Shocking Cases and Contradictions:

One of the most disturbing instances involves Harper’s warning that a Somali man who sexually assaulted a deaf teenager would face ‘severely heightened risk’ if deported to Somalia.

Despite her plea, a judge rejected the appeal, yet the attacker remains in the UK 16 months later.

The report also details cases where Harper’s warnings about potential risks in Somalia were contradicted by court decisions.

BBC’s Impartiality in Question:

Harper’s dual role as a BBC editor and expert witness has raised concerns about the broadcaster’s impartiality.

Tory deputy chairman Rachel Maclean MP expressed astonishment at the number of immigration cases involving Harper and called for a review of BBC guidelines.

The revelation follows recent controversies involving asylum grants to individuals with criminal convictions.

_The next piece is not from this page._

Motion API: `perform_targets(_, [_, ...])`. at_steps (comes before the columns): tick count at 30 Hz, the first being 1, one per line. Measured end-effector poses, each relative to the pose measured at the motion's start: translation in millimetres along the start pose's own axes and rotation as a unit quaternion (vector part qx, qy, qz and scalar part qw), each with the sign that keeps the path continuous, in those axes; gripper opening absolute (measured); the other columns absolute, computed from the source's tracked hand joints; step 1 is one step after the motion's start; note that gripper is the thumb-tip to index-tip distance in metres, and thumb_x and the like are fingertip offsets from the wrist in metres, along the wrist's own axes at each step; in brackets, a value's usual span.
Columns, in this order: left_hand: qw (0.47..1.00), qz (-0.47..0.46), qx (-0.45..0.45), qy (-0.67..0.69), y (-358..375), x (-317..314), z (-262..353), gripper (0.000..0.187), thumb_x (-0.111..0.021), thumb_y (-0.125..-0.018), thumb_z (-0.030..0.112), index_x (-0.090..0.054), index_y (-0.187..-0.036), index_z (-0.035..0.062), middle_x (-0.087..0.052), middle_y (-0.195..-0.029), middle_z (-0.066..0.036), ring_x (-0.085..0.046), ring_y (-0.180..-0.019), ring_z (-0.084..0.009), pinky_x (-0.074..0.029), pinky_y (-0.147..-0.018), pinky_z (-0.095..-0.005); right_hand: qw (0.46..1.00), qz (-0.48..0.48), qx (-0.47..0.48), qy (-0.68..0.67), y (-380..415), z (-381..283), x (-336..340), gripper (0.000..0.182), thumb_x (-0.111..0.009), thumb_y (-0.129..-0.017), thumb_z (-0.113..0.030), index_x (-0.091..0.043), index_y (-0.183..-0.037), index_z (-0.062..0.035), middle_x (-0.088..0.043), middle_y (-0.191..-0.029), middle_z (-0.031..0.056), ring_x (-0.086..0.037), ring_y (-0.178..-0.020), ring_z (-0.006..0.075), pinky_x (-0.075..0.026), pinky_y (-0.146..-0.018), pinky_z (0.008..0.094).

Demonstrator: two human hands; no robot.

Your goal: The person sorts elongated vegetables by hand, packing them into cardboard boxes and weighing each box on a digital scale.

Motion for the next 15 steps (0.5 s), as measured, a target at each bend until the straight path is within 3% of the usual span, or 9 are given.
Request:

Questionable Expertise and Criticisms:

Harper’s expert reports and evidence have faced scrutiny from judges, with some questioning her objectivity.

In one instance, her information, which she attributed to a terrorist source, was revealed to be obtained from an office cleaner.

Former Tory leader Sir Iain Duncan Smith highlighted the astonishing nature of judges questioning her evidence based on impartiality, raising broader concerns about the BBC.

Harper’s Background and Departure from BBC:

Educated at £42,000-a-year Bedales School in Hampshire, Harper became the BBC Africa Editor in 2009.

She has been providing expert witness evidence in immigration cases for at least a decade, with ties to the law firm Wilson Solicitors.

Despite requests, Harper and the BBC have not disclosed the amount she was paid for her expert witness role.

The MoS investigation concludes with the revelation that Harper is set to leave the BBC, leaving questions about the circumstances of her departure.

Conclusion:

The uncovered involvement of a BBC editor in immigration cases as an expert witness has sparked concerns about journalistic impartiality.

As the controversy unfolds, questions linger about the BBC’s oversight and guidelines regarding external roles taken on by its staff.

Harper’s departure adds a new dimension to the ongoing scrutiny, leaving the BBC to address the implications of this revelation on its reputation for fairness and objectivity.